The Python code we’ll write will hit the running Ollama instance and get our results.

Vicki Boykis wrote my favorite embedding explanation, but it’s a bit long for the moment. What we need to know here is that [embeddings measure how contextually similar things are to each other][embededings], based on all the input data used to create the model generating the embedding. We’re using the mxbai-embed-large model here to generate embedding vectors for our places, which are large arrays of numbers that we can compare.

To embed our places we need to format each of them as single strings. We’ll concatenate their names and address information, then feed this “description” string into Ollama.
import ollama

def get_embedding(text):
    return ollama.embeddings(
        model='mxbai-embed-large', 
        prompt=text
    )['embedding']

inspections_df = con.sql("""
SELECT Facility_ID as fid, concat(Facility_Name, ',', Address, ',', City, ',', Zip) as description FROM inspections GROUP BY description, fid
""").df()
places_df = con.sql("""
SELECT id as gers, concat(Facility_Name, ',', Address, ',', City, ',', Zip) as description FROM places GROUP BY description, gers
""").df()

# Compute the embeddings
inspection_string_df['embedding'] = inspection_string_df['description'].apply(lambda x: get_embedding(x))
places_df['embedding'] = places_string_df['description'].apply(lambda x: get_embedding(x))

We could store the generated embeddings in our DuckDB database (DuckDB has a vector similarity search extension, btw), but for this demo we’re going to stay in Python, using in-memory dataframes.

The code here is simple enough. We create our description strings as a column in DuckDB then generate embedding values using our get_embedding function, which calls out to Ollama.

But this code is slow. On my 64GB MacStudio, calculating embeddings for ~3,000 inspection strings takes over a minute. This performance remains consistent when we throw ~56,000 places strings at Ollama – taking just shy of 20 minutes. Our most complicated DuckDB query above took only 0.4 seconds.

(An optimized conflation pipeline would only compute the Overture place strings during comparison if they didn’t already exist – saving us some time. But 20 minutes isn’t unpalpable for this demo. You can always optimize later…)

Comparing embeddings is much faster, taking only a few minutes (and this could be faster in DuckDB, but we’ll skip that since a feature we’d need here is not production-ready). Without using DuckDB VSS, we’ll need to load a few libraries.

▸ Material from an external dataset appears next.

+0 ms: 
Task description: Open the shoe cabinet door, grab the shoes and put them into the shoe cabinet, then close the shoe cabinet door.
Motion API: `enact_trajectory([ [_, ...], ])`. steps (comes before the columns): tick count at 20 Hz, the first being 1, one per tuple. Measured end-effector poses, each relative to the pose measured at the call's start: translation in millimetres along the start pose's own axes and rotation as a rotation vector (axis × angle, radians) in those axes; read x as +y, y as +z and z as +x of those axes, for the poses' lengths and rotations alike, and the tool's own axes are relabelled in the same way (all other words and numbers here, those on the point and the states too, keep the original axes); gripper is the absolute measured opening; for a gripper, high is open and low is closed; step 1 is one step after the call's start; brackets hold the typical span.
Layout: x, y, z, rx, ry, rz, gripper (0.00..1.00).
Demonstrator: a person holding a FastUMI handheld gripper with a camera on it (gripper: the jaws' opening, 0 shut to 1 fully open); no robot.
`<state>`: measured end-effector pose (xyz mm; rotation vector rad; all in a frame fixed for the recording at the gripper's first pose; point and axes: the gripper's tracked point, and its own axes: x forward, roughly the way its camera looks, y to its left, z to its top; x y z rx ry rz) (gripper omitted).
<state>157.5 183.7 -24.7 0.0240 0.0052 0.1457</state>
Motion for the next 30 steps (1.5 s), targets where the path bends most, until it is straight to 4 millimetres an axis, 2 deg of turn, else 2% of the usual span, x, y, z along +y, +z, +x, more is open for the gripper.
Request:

But that’s easy enough:
from sentence_transformers.util import cos_sim
import numpy as np
import pandas as pd

def generate_search_embedding(text):
    return ollama.embeddings(
        model='mxbai-embed-large', 
        prompt=text
    )['embedding']

results_df = pd.DataFrame(columns=['i_description', 'p_description', 'fid', 'gers', 'h3', 'similarity_score'])
for index, row in inspection_string_df.iterrows():
    # Generate the candidate embeddings
    candidate_places = places_string_df[places_string_df['h3'] == row['h3']]

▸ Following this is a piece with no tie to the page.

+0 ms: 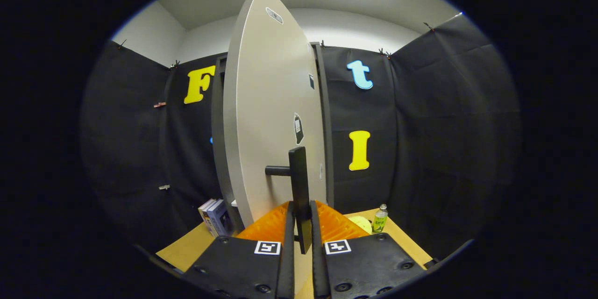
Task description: Open the shoe cabinet door, grab the shoes and put them into the shoe cabinet, then close the shoe cabinet door.
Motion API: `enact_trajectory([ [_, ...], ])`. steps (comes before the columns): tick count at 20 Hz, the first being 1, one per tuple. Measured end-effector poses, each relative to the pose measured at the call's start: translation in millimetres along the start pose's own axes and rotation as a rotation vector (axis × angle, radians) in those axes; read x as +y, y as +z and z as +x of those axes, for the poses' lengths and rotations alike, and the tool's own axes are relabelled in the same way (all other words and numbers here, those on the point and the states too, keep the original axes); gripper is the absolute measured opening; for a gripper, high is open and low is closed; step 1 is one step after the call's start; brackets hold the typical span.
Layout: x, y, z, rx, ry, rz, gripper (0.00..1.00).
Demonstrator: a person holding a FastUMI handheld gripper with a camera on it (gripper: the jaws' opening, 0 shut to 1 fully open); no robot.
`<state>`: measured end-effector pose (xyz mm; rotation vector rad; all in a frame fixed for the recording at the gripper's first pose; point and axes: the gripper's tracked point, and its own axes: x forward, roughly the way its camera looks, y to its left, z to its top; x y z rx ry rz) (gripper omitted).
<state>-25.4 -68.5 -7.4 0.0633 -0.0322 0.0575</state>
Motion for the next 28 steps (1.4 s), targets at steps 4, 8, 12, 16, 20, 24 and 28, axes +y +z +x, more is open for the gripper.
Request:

    sims = cos_sim(row['embedding'], candidate_places['embedding'].tolist())
    
    # Find the highest ranking score and the associated row
    max_sim_index = sims.argmax().item()
    max_sim_score = sims[0][max_sim_index].item()
    highest_ranking_row = candidate_places.iloc[max_sim_index]

    # Print the results
    # Add results to the new DataFrame
    new_row = pd.DataFrame({
        'i_description': row['description'],
        'p_description': highest_ranking_row['description'],
        'fid': row['fid'],
        'gers': highest_ranking_row['gers'],
        'h3': row['h3'],
        'similarity_score': max_sim_score
    }, index=[index])
    results_df = pd.concat([results_df, new_row], ignore_index=True)

results_df
I ran this all on a local machine. The staging, exploration, and conflation were done with DuckDB, 
Ollama, H3, Rowboat3, Kepler (for visualization), and some Python. 
Aside from H3 and generating our bounding box for downloading our Overture subset, 
we didn’t touch any geospatial functions, reducing our complexity significantly.

WE need to explore this deeper !!!!